# Task to complete
Counting only lines below that hold "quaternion", give the total alone.

# Data extracts
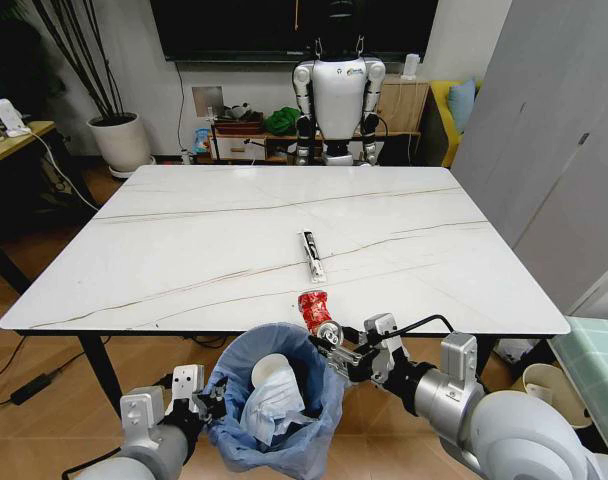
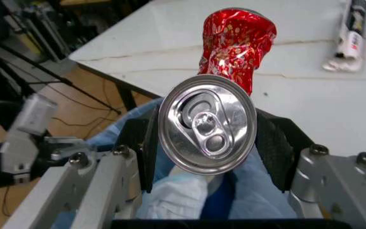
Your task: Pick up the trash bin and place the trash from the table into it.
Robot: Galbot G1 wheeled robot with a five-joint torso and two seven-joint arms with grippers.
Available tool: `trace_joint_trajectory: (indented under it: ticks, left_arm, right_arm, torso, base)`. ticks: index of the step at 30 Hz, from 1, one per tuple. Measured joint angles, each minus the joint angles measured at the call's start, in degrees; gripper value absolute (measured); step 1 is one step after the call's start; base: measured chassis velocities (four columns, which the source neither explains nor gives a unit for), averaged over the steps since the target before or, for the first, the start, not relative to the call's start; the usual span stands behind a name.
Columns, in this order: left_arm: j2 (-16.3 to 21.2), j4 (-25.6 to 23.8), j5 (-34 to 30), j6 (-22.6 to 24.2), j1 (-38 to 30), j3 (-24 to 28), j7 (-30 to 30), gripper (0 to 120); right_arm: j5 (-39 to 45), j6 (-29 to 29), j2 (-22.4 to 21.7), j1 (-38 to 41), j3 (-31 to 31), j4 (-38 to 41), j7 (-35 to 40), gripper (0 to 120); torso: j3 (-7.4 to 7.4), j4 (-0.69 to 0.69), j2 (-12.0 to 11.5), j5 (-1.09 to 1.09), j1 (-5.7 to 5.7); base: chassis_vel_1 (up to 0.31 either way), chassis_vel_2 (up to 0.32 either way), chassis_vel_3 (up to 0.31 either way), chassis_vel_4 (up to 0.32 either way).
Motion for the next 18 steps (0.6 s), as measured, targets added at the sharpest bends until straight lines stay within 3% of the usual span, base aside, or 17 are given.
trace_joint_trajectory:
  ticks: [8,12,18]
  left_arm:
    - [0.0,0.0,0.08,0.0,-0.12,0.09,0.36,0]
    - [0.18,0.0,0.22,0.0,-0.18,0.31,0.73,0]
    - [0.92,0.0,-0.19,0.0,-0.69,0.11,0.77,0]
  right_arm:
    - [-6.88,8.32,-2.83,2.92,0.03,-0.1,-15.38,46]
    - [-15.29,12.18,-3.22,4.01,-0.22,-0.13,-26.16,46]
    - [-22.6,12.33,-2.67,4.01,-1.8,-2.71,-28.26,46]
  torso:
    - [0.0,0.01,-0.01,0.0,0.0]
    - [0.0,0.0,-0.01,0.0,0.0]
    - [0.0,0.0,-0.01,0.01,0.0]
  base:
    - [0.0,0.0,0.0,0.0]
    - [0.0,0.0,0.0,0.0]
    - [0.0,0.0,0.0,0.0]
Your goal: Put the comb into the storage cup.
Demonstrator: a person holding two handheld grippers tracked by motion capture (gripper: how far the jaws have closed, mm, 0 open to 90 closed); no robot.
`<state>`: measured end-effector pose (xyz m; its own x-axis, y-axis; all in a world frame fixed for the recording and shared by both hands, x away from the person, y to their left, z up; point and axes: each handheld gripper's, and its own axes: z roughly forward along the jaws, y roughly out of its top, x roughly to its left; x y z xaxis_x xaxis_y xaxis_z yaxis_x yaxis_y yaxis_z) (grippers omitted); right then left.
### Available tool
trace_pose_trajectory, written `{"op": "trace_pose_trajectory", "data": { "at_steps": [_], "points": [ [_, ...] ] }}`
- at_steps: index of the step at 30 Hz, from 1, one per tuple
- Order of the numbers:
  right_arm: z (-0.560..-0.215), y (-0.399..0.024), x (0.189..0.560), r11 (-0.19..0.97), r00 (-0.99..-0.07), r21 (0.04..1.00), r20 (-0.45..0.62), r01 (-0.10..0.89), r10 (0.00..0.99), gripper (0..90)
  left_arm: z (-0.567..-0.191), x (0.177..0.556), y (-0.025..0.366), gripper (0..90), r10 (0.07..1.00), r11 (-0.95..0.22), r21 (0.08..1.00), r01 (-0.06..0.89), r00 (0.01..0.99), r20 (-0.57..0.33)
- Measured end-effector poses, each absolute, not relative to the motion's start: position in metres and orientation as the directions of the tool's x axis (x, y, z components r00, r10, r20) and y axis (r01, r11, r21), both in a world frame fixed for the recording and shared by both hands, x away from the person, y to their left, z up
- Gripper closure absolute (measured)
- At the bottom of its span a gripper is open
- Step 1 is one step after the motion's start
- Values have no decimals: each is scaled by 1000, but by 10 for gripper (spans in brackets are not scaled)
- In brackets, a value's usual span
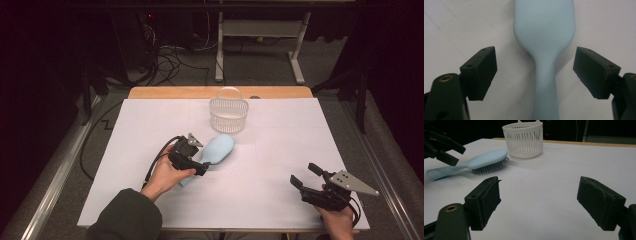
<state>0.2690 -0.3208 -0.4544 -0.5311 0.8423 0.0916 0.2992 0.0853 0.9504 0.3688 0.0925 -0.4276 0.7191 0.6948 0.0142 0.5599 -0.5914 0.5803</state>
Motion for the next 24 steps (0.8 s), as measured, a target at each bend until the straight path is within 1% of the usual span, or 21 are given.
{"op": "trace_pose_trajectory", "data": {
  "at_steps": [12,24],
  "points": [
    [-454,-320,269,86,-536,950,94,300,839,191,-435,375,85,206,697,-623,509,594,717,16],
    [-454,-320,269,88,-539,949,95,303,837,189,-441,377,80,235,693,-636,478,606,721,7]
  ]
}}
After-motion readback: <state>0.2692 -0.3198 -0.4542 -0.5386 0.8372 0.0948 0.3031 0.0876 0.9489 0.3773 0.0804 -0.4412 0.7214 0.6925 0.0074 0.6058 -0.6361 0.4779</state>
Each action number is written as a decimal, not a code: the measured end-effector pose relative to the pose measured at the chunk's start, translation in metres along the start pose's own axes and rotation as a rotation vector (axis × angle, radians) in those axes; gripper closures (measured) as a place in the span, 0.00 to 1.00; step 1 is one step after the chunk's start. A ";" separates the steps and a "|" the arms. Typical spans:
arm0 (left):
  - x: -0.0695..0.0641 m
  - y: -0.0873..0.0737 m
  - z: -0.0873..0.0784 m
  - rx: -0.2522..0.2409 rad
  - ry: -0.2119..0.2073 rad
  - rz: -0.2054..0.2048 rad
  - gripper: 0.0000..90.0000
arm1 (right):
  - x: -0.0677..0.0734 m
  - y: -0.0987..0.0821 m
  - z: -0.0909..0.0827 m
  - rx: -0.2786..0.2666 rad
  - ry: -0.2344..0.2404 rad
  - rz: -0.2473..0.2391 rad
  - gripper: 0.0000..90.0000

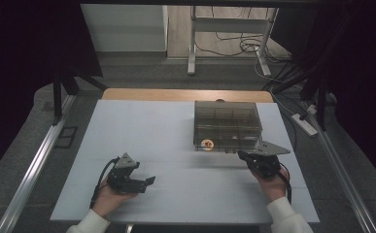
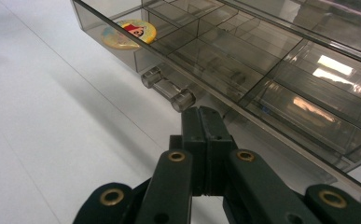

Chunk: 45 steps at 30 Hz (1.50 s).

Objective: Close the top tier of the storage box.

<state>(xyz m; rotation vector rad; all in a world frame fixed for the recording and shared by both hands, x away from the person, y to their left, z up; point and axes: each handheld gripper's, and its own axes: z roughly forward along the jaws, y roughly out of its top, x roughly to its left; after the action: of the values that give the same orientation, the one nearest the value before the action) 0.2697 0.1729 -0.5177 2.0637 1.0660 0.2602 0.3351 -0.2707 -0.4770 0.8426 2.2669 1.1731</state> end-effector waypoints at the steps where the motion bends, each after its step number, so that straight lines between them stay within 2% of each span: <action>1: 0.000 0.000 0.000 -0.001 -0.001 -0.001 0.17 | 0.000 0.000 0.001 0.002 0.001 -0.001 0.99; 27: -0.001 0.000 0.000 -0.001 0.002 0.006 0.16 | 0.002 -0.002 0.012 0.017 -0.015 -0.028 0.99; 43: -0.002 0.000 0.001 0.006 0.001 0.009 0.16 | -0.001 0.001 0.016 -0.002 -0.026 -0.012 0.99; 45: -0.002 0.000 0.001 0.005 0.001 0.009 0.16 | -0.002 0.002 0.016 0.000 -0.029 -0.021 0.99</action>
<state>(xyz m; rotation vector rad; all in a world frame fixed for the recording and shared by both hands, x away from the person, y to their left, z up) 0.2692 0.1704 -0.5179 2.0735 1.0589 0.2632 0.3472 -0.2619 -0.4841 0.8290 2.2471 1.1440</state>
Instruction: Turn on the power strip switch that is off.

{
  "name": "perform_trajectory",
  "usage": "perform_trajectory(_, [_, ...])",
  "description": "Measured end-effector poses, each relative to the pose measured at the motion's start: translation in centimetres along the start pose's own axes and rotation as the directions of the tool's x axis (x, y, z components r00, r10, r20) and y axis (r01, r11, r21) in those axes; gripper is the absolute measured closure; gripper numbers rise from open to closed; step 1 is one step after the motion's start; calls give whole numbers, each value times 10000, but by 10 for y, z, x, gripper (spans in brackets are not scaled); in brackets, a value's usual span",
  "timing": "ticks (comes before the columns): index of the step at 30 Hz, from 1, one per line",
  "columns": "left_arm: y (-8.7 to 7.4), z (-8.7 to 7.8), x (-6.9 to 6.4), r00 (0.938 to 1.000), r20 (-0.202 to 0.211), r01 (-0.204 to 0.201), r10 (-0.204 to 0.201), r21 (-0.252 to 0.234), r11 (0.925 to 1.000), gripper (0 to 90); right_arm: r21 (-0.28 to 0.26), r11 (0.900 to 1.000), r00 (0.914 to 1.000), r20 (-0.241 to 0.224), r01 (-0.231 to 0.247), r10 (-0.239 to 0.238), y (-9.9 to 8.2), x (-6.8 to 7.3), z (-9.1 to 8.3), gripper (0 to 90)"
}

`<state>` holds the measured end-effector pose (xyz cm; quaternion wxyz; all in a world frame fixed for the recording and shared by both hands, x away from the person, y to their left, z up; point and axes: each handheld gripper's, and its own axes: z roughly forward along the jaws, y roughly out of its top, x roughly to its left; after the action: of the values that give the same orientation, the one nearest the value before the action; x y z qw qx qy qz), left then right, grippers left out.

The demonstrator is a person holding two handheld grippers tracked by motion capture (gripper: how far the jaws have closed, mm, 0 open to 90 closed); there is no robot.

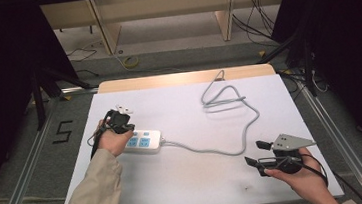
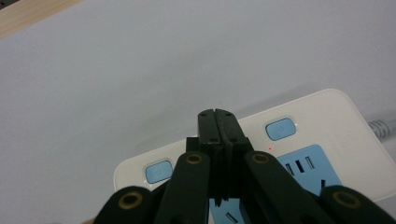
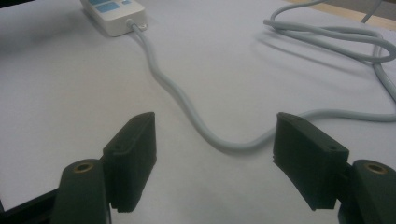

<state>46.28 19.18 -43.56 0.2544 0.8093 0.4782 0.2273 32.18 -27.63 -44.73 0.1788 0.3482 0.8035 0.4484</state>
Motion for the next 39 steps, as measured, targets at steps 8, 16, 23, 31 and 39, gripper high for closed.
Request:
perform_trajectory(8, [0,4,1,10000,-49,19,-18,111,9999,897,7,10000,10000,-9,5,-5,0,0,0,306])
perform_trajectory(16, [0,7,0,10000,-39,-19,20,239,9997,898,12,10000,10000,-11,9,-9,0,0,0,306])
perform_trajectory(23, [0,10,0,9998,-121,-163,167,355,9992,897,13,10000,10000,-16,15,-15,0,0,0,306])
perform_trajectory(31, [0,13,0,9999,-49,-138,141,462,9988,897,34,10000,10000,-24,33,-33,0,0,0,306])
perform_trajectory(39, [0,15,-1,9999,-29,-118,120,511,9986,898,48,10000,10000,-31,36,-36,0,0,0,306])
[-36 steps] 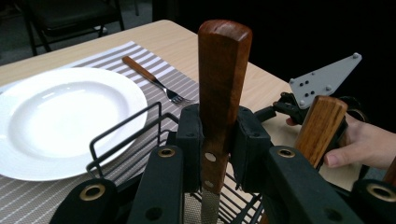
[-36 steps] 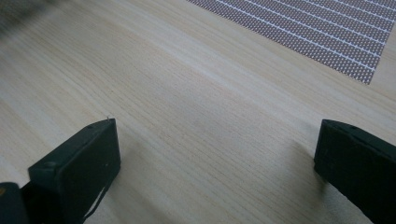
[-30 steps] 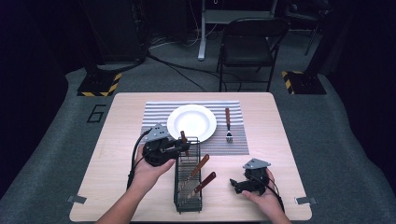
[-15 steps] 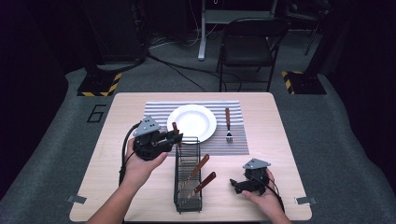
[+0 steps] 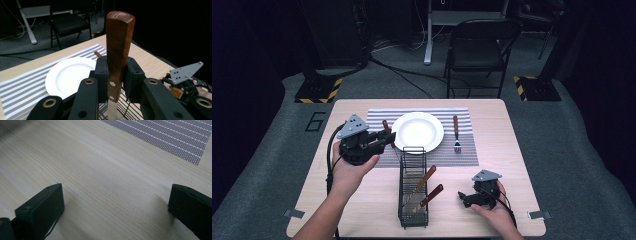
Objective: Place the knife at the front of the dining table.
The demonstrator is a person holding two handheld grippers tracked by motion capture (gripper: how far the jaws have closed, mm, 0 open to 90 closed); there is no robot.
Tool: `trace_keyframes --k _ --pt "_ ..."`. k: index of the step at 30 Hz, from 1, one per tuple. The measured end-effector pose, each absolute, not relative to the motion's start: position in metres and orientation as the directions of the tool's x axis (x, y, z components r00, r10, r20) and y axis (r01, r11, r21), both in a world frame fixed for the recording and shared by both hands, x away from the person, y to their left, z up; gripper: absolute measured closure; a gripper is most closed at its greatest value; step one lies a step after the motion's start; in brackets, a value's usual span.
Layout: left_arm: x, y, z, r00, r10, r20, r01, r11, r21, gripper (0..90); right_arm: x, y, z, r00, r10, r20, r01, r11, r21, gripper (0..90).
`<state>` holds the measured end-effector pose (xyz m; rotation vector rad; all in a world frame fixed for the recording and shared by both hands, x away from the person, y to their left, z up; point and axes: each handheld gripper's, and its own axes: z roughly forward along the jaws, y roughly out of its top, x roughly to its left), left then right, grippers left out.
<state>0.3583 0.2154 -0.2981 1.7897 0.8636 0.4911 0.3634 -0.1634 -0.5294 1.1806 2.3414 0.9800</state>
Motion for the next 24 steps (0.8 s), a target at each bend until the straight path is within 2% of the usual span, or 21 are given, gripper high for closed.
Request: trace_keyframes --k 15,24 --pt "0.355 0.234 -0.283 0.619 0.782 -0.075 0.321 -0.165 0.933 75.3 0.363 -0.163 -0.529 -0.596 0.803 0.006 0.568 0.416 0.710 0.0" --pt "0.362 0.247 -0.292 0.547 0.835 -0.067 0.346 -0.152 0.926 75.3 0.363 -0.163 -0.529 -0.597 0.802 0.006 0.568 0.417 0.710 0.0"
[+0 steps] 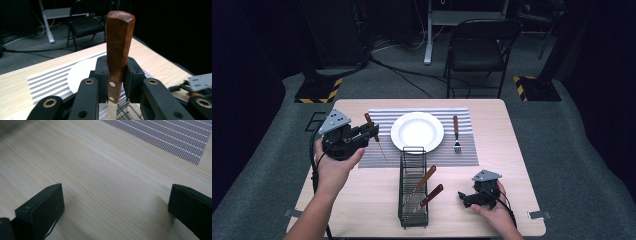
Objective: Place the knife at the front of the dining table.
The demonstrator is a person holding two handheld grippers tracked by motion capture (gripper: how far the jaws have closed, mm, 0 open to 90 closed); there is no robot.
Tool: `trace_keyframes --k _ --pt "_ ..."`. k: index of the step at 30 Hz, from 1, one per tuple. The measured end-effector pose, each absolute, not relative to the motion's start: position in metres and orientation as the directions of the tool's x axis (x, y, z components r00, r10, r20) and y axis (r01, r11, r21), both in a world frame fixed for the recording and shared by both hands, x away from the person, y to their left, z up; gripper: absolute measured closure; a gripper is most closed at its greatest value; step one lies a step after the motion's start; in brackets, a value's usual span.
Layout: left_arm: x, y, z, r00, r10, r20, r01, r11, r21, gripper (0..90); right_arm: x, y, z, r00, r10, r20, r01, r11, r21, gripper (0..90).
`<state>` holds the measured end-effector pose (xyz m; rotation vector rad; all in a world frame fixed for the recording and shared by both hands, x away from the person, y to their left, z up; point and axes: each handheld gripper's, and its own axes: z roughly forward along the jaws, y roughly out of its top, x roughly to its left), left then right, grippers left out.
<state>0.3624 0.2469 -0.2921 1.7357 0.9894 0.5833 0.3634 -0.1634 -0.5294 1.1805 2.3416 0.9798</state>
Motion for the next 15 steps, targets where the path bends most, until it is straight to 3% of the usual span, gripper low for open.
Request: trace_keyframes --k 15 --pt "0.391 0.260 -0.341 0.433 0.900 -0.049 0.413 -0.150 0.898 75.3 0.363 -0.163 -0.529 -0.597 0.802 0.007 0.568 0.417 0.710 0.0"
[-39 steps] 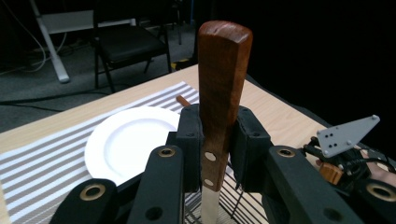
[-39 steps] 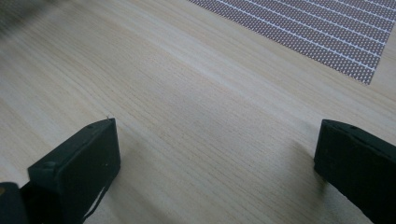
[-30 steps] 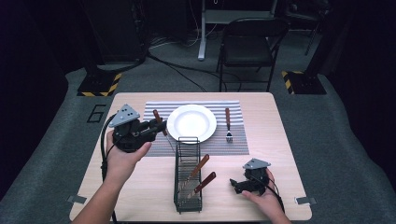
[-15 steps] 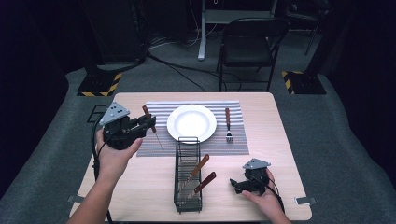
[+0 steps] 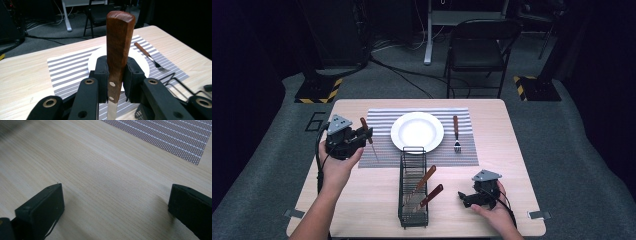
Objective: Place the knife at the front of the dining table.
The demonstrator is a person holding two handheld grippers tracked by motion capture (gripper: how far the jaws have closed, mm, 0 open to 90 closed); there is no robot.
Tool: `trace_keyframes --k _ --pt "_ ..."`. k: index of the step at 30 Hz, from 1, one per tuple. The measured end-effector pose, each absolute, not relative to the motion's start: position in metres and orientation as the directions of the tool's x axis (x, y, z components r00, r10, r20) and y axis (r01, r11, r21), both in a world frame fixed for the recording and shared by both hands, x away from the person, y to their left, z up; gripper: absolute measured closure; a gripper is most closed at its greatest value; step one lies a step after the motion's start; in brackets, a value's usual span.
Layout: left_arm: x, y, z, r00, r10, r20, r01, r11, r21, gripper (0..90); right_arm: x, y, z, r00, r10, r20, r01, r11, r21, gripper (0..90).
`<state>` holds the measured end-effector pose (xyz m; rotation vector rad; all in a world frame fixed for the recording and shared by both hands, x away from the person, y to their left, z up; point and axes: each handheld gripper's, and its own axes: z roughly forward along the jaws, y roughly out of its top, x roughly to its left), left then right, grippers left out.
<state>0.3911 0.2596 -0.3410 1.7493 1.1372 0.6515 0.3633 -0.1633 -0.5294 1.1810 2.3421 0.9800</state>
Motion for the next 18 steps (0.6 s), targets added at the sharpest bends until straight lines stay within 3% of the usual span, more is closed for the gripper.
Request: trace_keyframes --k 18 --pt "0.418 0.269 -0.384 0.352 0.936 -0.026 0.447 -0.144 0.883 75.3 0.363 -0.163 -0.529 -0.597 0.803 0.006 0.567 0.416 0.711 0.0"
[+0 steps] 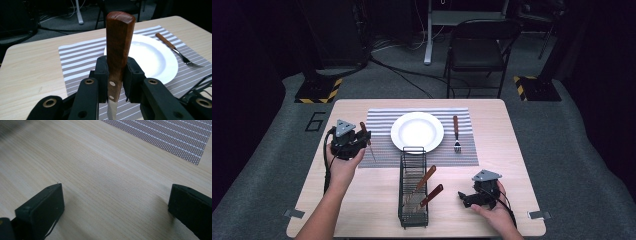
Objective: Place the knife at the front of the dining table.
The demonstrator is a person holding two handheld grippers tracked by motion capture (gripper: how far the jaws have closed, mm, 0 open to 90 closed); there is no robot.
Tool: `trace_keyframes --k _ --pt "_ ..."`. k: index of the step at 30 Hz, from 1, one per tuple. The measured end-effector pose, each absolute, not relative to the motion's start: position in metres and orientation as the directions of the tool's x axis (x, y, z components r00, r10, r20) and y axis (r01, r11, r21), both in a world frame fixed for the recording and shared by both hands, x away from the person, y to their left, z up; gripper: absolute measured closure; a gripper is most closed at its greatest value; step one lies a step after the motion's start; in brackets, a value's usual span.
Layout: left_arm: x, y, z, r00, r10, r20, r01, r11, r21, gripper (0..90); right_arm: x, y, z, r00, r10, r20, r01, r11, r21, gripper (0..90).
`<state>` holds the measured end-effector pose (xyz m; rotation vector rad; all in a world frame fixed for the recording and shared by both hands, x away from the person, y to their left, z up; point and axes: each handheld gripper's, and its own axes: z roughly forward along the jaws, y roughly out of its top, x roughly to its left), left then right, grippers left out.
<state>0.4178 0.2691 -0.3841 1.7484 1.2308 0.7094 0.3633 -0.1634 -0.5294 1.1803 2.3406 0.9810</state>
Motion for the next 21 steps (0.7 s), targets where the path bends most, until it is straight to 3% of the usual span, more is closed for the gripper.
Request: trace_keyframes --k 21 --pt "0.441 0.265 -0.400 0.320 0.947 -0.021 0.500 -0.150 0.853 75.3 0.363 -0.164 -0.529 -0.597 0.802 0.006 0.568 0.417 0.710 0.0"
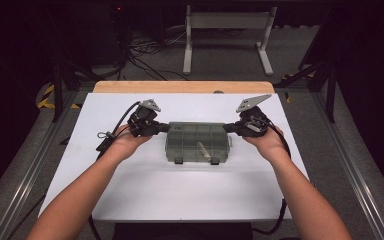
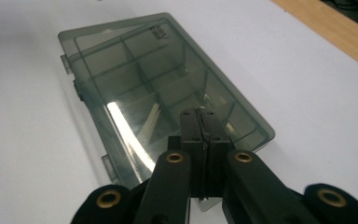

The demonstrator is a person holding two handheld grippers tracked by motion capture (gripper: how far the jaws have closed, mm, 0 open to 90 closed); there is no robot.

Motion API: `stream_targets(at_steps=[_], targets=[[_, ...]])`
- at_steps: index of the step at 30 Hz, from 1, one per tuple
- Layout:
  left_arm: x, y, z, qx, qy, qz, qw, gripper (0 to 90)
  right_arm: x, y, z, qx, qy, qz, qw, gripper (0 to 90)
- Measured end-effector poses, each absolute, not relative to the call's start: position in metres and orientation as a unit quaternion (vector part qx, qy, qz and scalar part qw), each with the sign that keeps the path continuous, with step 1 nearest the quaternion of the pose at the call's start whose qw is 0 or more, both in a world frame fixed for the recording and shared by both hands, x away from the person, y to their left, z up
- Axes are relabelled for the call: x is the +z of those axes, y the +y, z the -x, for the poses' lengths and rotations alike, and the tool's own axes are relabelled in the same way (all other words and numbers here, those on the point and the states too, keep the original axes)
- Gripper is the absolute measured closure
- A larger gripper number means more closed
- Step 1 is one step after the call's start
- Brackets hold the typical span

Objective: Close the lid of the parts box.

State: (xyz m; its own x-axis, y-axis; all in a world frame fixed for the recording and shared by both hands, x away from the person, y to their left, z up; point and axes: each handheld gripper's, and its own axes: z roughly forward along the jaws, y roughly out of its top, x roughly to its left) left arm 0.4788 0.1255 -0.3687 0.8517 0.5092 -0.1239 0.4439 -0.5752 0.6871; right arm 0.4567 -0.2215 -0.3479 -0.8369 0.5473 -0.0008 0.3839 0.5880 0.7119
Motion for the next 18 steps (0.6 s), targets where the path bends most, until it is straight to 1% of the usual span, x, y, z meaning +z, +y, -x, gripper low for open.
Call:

# Solution to the exercise
2